Positive sleep associations – or cues – are key to establishing sustainable sleep patterns. This involves implementing a consistent and predictable nap and bedtime routine which can be replicated by anyone, anywhere, at any time. Positive sleep associations day and night provide children with predictability, security and the necessary wind-down time before bed which can help to promote self-settling and minimize bedtime resistance and night waking.
Some examples include;
● Massage. Deep pressure massage calms the nervous system and is especially beneficial for overstimulated infants or overtired babies and toddlers.

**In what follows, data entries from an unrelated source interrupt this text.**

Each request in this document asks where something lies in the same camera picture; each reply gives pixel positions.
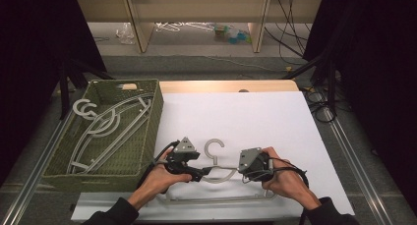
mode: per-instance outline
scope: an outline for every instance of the green plastic crate
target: green plastic crate
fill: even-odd
[[[121,84],[135,84],[137,89],[122,89]],[[84,99],[97,105],[93,110],[100,114],[127,98],[153,94],[149,119],[93,174],[67,174],[68,163],[77,141],[91,120],[73,114],[55,145],[42,178],[61,192],[132,192],[147,166],[153,160],[163,98],[158,80],[143,81],[91,81]],[[80,162],[90,165],[129,123],[138,115],[138,109],[124,112],[117,130],[104,138],[92,139]]]

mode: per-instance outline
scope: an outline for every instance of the wrist
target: wrist
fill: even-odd
[[[131,194],[128,198],[128,202],[135,207],[136,210],[139,210],[149,201],[153,200],[155,196],[156,193],[152,189],[140,187]]]
[[[307,210],[312,210],[322,205],[316,195],[310,190],[300,195],[296,200]]]

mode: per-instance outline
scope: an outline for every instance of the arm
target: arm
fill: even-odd
[[[161,159],[164,159],[171,149],[166,150]],[[139,216],[138,210],[157,194],[165,192],[170,186],[178,182],[189,182],[189,174],[174,175],[166,171],[163,165],[156,165],[145,179],[144,183],[125,200],[119,198],[107,211],[98,211],[87,220],[85,225],[129,225]]]
[[[266,152],[269,157],[280,159],[272,147],[265,148],[263,151]],[[288,166],[289,165],[280,160],[273,161],[274,168]],[[359,224],[352,215],[341,215],[338,213],[331,198],[325,197],[318,199],[316,195],[307,188],[298,174],[293,171],[275,172],[270,181],[262,182],[262,187],[266,190],[271,190],[282,197],[295,199],[306,209],[307,217],[313,225]]]

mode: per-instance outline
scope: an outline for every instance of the cable
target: cable
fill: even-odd
[[[306,187],[310,188],[309,180],[307,179],[307,176],[306,176],[307,171],[303,171],[303,170],[299,169],[297,166],[295,166],[294,164],[292,164],[290,162],[287,162],[287,161],[285,161],[283,159],[280,159],[280,158],[270,157],[270,159],[275,159],[275,160],[284,162],[284,163],[289,164],[289,165],[292,166],[292,167],[280,167],[280,168],[273,169],[274,173],[279,172],[279,171],[284,171],[284,170],[294,171],[301,177],[301,179],[303,180],[303,183],[306,185]],[[303,225],[306,221],[306,217],[307,217],[306,209],[303,208],[303,212],[301,213],[300,221],[298,222],[298,225]]]
[[[312,29],[311,28],[309,28],[308,26],[307,26],[307,24],[304,24],[305,26],[306,26],[306,28],[307,28],[307,30],[310,32],[310,31],[312,31]]]
[[[162,156],[162,154],[169,148],[169,147],[171,147],[171,146],[177,146],[178,145],[178,143],[179,143],[180,141],[179,140],[177,140],[177,141],[173,141],[173,142],[171,142],[169,145],[167,145],[160,153],[159,153],[159,155],[154,159],[154,161],[153,161],[153,163],[155,163],[157,160],[159,160],[159,158],[160,158],[160,156]]]
[[[285,46],[285,48],[291,50],[292,52],[294,52],[296,55],[298,55],[299,57],[303,57],[303,54],[301,54],[300,52],[294,50],[293,48],[291,48],[289,45],[285,44],[284,42],[282,42],[282,39],[279,40],[278,38],[276,38],[275,36],[273,36],[267,28],[265,28],[265,31],[272,37],[272,39],[274,39],[275,41],[277,41],[279,44]]]
[[[248,181],[246,181],[246,182],[244,181],[245,177],[247,177],[248,175],[251,175],[251,174],[256,174],[256,173],[264,173],[264,174],[258,175],[257,177],[255,177],[253,179],[248,179]],[[242,176],[242,183],[248,184],[250,182],[253,182],[253,181],[257,180],[257,179],[262,178],[265,175],[270,175],[270,171],[258,170],[258,171],[254,171],[254,172],[247,173],[247,174],[245,174],[245,175]]]
[[[287,35],[290,35],[290,36],[294,36],[294,37],[298,37],[299,39],[302,39],[302,40],[307,40],[307,38],[304,38],[304,37],[301,37],[301,36],[298,36],[298,35],[295,35],[295,34],[291,34],[291,33],[289,33],[289,32],[287,32],[287,31],[284,31],[279,25],[278,25],[278,23],[275,23],[275,25],[276,25],[276,27],[279,29],[279,30],[281,30],[282,32],[284,32],[285,34],[287,34]]]
[[[95,42],[106,41],[106,40],[110,40],[110,37],[105,37],[105,36],[95,36],[94,37]]]
[[[299,39],[299,36],[297,35],[297,31],[295,29],[294,16],[292,15],[292,2],[293,2],[293,0],[289,0],[289,12],[288,12],[287,22],[290,24],[290,27],[292,28],[292,31],[295,34],[295,38],[297,40],[298,47],[300,48],[301,52],[304,53],[305,48],[304,48],[303,44],[301,43],[301,41]]]
[[[313,94],[318,94],[320,96],[319,100],[312,100],[311,96]],[[321,123],[330,123],[332,122],[335,117],[336,117],[336,113],[334,112],[333,109],[329,108],[328,105],[328,101],[325,100],[323,94],[321,92],[306,92],[304,94],[307,102],[308,102],[308,106],[310,108],[310,112],[314,115],[314,117],[316,118],[317,121],[321,122]],[[323,111],[325,111],[325,109],[328,109],[328,111],[330,112],[330,119],[323,119],[321,117],[319,117],[319,114]]]
[[[227,59],[213,58],[213,57],[209,57],[209,56],[203,56],[203,57],[206,57],[206,58],[211,59],[211,60],[216,60],[216,61],[226,61],[226,62],[230,62],[232,64],[240,65],[240,66],[255,67],[255,68],[259,68],[259,69],[263,69],[263,70],[267,70],[267,71],[272,71],[272,72],[287,72],[286,70],[281,70],[281,71],[271,70],[271,69],[268,69],[268,68],[265,68],[265,67],[262,67],[262,66],[258,66],[258,65],[246,65],[246,64],[238,63],[238,62],[235,62],[235,61],[232,61],[232,60],[227,60]]]

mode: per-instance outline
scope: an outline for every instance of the table
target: table
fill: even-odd
[[[190,165],[207,167],[212,161],[204,156],[205,142],[219,138],[225,147],[211,146],[210,153],[218,156],[219,165],[233,167],[241,149],[273,145],[292,163],[308,170],[311,188],[318,197],[332,197],[341,213],[353,214],[304,96],[293,81],[161,82],[161,89],[164,107],[155,154],[167,142],[186,134],[202,154]],[[250,92],[238,92],[242,89]],[[149,223],[275,221],[300,216],[302,210],[297,202],[283,197],[252,200],[263,194],[260,183],[242,184],[237,173],[222,184],[177,184],[169,193],[179,198],[180,204],[158,196],[141,209],[138,219]],[[98,210],[107,210],[118,197],[128,196],[81,193],[72,219],[84,221]],[[231,202],[232,197],[240,196],[249,198]],[[207,202],[213,197],[228,201]],[[193,198],[199,201],[182,200]]]

● Swaddle and/or sleeping bag.
● White noise.
● Draw blinds.
● Read a book/sing a song.
● Cuddle/kiss goodnight
- A comforter may be used – however, they may become ‘negative’ sleep associations – i.e. they often develop sleep need or control pattern if over-used or encouraged outside of sleep times. Replace the need for a ‘comforter’ by offering your child the comfort of connection.
- Although white noise is considered a ‘positive’ sleep association, you may remove this from your child’s routine at any time by simply by reducing the volume slightly over three to seven days.
- Sleep associations such as rocking, feeding or holding to sleep, the car, carrier, swing, stroller, and the pacifier often develop into unsustainable sleep needs or control patterns and impact on a child’s ability to self-settle, fall asleep and remain asleep without repetitive parental intervention. Therefore, these actions – or objects – are best avoided at least 20 to 30 minutes prior to sleep times.
- Children don’t necessarily have to have a bath every day – in fact, scheduling bath time every second or third day may be beneficial for their gut health and overall immunity. For some children, bath time is a calming experience that helps them relax before bed. For others, it can be over-stimulating which has an adverse result. In such instance, I would recommend scheduling bath times before meal times, and not immediately preceding bedtime.